Retype only the lines at the head of the records, first through the one with "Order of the", exactly as written.
[[ Data open ]]
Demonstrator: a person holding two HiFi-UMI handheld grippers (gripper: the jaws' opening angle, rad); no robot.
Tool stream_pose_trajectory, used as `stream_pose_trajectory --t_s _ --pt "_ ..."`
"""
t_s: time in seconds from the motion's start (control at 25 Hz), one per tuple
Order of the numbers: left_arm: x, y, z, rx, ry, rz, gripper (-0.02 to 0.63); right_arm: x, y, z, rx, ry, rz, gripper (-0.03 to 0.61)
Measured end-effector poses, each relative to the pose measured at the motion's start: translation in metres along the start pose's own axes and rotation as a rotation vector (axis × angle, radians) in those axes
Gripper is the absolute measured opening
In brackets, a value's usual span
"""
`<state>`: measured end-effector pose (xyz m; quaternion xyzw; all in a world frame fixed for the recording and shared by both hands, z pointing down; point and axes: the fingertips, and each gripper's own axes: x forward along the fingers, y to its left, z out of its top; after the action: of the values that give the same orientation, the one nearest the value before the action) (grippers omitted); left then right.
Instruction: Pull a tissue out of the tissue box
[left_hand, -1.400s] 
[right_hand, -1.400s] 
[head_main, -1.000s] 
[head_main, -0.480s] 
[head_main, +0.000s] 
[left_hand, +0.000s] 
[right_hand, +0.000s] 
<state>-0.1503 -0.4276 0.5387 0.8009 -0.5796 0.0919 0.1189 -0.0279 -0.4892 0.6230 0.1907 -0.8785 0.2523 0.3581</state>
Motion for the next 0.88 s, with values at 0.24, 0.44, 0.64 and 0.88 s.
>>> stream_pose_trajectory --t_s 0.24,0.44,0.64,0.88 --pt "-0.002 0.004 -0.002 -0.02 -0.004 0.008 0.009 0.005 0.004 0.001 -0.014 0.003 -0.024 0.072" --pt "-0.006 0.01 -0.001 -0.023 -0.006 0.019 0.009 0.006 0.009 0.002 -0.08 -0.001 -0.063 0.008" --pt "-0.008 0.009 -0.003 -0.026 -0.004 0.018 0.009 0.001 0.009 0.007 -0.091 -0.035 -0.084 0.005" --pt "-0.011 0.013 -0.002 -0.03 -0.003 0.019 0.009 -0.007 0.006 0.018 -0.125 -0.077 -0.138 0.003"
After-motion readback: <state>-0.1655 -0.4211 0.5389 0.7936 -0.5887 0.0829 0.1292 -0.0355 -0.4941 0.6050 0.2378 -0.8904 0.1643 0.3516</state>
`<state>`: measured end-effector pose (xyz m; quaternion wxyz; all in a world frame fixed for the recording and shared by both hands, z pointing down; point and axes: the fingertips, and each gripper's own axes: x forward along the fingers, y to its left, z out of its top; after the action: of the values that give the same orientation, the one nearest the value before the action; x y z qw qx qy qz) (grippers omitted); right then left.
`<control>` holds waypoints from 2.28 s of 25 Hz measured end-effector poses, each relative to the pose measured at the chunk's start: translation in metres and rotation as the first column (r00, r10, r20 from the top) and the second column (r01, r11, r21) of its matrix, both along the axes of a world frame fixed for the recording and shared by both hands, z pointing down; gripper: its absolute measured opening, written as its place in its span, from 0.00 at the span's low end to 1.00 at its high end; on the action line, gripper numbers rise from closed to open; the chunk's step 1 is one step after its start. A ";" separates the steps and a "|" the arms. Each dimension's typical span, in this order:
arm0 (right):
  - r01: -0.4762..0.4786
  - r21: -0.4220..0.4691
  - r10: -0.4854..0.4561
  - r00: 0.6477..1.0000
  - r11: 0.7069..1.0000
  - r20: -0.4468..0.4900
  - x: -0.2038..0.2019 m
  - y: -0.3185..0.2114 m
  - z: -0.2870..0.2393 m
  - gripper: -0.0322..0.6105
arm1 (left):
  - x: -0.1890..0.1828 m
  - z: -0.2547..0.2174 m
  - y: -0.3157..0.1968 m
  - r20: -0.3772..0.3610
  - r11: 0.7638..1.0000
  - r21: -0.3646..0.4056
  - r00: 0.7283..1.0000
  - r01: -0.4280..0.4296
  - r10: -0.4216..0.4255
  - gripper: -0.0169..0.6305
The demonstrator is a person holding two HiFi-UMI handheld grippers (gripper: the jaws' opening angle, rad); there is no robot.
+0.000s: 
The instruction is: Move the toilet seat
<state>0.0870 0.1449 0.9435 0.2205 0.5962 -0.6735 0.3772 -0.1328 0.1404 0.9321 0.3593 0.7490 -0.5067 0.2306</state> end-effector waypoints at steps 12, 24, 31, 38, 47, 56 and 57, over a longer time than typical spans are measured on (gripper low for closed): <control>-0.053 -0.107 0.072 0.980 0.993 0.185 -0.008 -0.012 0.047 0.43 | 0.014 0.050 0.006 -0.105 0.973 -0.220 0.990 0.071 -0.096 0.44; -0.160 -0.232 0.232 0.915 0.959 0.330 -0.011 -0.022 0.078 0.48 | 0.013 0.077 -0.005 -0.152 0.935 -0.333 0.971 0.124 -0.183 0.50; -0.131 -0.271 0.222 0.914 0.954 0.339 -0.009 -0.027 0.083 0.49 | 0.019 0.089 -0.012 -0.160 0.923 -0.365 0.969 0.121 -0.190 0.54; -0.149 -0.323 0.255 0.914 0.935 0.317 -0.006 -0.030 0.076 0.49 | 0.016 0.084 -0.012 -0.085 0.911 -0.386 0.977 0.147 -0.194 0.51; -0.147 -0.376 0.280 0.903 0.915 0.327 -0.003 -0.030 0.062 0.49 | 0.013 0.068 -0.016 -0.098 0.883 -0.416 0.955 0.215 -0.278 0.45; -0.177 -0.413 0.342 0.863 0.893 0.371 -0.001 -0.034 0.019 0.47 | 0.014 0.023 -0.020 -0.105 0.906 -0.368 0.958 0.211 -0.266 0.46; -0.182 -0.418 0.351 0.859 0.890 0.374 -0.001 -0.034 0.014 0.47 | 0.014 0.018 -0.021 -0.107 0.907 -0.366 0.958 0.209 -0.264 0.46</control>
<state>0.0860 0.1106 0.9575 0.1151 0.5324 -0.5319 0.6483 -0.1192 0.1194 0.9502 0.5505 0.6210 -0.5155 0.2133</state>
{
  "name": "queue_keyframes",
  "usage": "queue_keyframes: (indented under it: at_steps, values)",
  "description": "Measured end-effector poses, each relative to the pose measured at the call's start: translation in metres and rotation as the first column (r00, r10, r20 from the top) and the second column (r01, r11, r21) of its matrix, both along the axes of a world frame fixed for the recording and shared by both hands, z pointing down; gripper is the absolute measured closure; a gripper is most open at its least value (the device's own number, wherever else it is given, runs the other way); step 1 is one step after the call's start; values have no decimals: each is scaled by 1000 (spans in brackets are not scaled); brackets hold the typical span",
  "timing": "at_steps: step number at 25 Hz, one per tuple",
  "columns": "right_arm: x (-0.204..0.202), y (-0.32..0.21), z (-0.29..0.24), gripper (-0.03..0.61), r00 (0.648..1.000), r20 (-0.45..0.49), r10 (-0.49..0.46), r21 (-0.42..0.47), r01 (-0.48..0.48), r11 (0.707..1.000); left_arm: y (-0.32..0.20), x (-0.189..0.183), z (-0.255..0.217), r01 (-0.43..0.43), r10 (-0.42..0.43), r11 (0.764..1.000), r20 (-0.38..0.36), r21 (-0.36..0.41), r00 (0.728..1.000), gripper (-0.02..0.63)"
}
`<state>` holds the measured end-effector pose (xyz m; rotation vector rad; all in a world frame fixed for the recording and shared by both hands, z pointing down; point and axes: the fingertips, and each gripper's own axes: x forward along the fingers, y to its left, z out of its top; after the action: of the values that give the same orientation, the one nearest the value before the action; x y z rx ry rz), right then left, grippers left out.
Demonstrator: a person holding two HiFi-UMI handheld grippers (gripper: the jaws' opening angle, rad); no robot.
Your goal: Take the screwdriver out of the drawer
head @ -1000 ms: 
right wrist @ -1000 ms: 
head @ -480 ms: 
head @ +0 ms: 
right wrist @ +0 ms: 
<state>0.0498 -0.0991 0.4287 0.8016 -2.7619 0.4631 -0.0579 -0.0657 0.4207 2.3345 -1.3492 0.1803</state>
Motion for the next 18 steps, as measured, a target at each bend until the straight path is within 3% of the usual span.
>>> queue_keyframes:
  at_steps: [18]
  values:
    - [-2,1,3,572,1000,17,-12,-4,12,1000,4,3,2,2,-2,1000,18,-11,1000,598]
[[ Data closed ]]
### Solution for this exercise
Demonstrator: a person holding two HiFi-UMI handheld grippers (gripper: the jaws' opening angle, rad); no robot.
Tool stream_pose_trajectory, used as `stream_pose_trajectory --t_s _ --pt "_ ..."`
"""
t_s: time in seconds from the motion's start (control at 25 Hz), one per tuple
Order of the numbers: left_arm: x, y, z, rx, ry, rz, gripper (-0.02 to 0.63); right_arm: x, y, z, rx, ry, rz, gripper (-0.03 to 0.61)

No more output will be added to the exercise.